Artist: Liz Larner ( 1960 Sacramento; Lives in Los Angles
You might have to live like a refugee, 2019
There were a lot of abstract artworks at the contemporary museum. This one really caught my eye because it looked so awkward and weird. The title had me thinking about what the artwork portrayed. The very small 3D sculpture the size of a barbie doll that is all green. “You might have to live like a refugee”, made me think that the green lady was a runaway refugee fleeing from her native country from communism, terror, or even war. She was running away from something, with a wall in front of her. The wall could symbolize the obstacles such as hardships trying to get to another “safe” country. The obstacle could even be a language barrier or even lost of comfort from her old home. I’m not sure if that was what the Artist was going for, but it started to make more sense to me.
Carlos Cruz – Diez
1923, Caracas, Venezuela d. 2019, Paris
This next artwork was more of an interactive one. We had to put on these shoe covers to prevent dirt or any debris from getting in the artworks space. The whole place was drywall with fluorescent lights and colored plastic. Each room was a different color. I liked how simple the presentation was but it made me feel different in each room. The colors gave me a different mood, from cool blue to dangerous red. The green one just felt very earthy.
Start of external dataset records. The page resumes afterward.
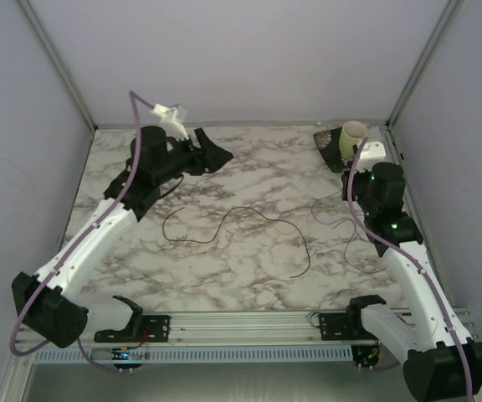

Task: Zip-tie the wires
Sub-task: Pick up the cable at the center of the board.

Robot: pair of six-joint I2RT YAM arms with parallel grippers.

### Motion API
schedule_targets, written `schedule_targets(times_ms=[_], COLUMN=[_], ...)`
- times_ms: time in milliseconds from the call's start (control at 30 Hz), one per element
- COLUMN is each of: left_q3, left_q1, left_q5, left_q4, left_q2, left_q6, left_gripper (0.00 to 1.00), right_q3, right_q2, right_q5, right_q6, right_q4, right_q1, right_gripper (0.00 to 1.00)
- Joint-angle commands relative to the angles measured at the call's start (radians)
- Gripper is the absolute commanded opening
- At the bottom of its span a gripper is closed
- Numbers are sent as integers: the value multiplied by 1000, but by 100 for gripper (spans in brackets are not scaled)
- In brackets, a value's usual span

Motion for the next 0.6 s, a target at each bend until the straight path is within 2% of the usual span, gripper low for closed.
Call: schedule_targets(times_ms=[0,267,567], left_q3=[22,-12,-89], left_q1=[-74,-168,-261], left_q5=[35,-21,-84], left_q4=[169,342,561], left_q2=[70,143,210], left_q6=[-153,-350,-599], left_gripper=[64,65,68], right_q3=[5,-84,-91], right_q2=[-53,-150,-157], right_q5=[-234,-531,-554], right_q6=[-187,-326,-329], right_q4=[-20,76,144], right_q1=[24,47,135], right_gripper=[0,0,0])
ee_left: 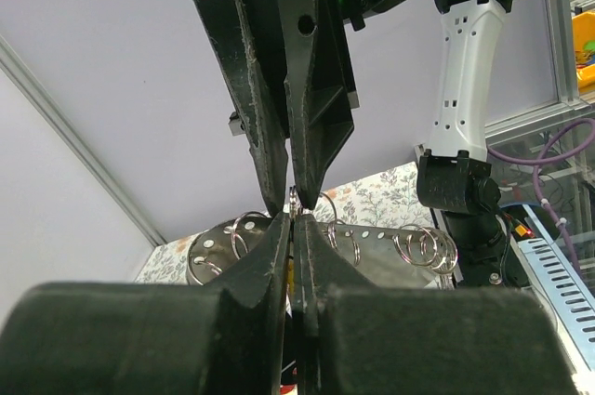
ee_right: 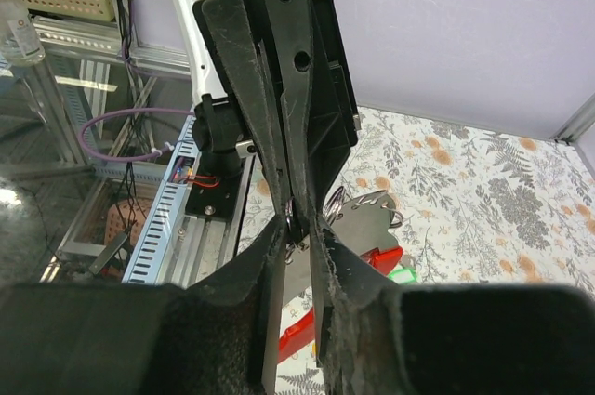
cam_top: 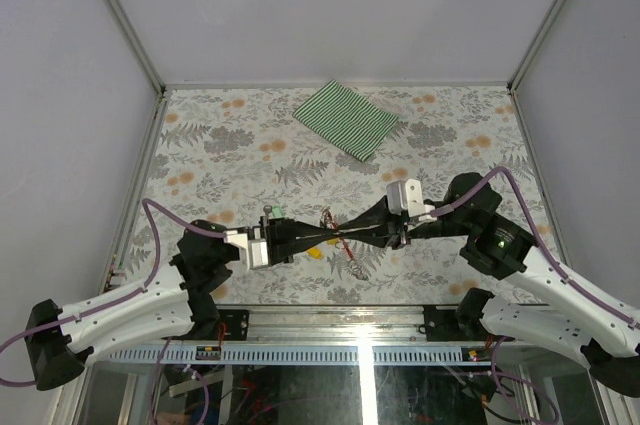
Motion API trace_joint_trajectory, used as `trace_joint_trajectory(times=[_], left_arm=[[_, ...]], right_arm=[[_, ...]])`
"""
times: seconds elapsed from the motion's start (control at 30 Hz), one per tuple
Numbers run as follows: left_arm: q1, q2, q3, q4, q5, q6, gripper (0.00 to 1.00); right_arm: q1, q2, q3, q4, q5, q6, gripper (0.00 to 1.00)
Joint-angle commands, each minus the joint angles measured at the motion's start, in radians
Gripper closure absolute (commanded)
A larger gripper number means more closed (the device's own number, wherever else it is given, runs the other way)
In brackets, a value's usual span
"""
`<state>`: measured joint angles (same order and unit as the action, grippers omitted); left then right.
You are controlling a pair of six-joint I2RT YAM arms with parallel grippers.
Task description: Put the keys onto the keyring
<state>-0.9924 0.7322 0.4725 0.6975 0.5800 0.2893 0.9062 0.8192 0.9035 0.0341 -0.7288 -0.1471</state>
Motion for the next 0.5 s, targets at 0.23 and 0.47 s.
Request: trace_joint_trajectory(times=[0.23,0.47], left_arm=[[-0.002,-0.011,0.042,0.042,-0.027,-0.002,0.97],[-0.002,-0.018,0.097,-0.201,-0.109,0.060,0.74]], right_arm=[[0.004,-0.008,0.084,-0.094,0.031,-0.077,1.00],[0.005,0.004,0.167,-0.300,0.101,-0.188,1.00]])
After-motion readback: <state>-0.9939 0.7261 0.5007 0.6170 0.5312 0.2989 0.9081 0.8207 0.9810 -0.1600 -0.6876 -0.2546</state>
I don’t think I understood this one complete so I had to dig up and read up the explanation on his website. Carlos explains that the “work relates the ideas that origin of every culture lies a primary event as a starting point. A simple situation that generates a whole system of thoughts, sensitivity, myths, etc.”
“The Chromosaturation is an artificial environment composed of three color chambers, one red, one green and one blue that immerse the visitor in a completely monochrome situation.” I enjoyed walking into every room to be greeted by a different color and felt the monochrome situation in every room.
“This experience creates disturbances in the retina, accustomed to receive wide range of colors simultaneously. The Chromosaturation can act as a trigger, activating in the viewer the notion of color as a material or physical situation, going into space without the aid of any form or even without any support, regardless of cultural beliefs.” The colors did feel more solid and physical than just light. I felt like every room had its own presence.
I enjoyed this Art Museum thoroughly and have recommended to a lot of my friends in the Orange County since LA is out of their scope.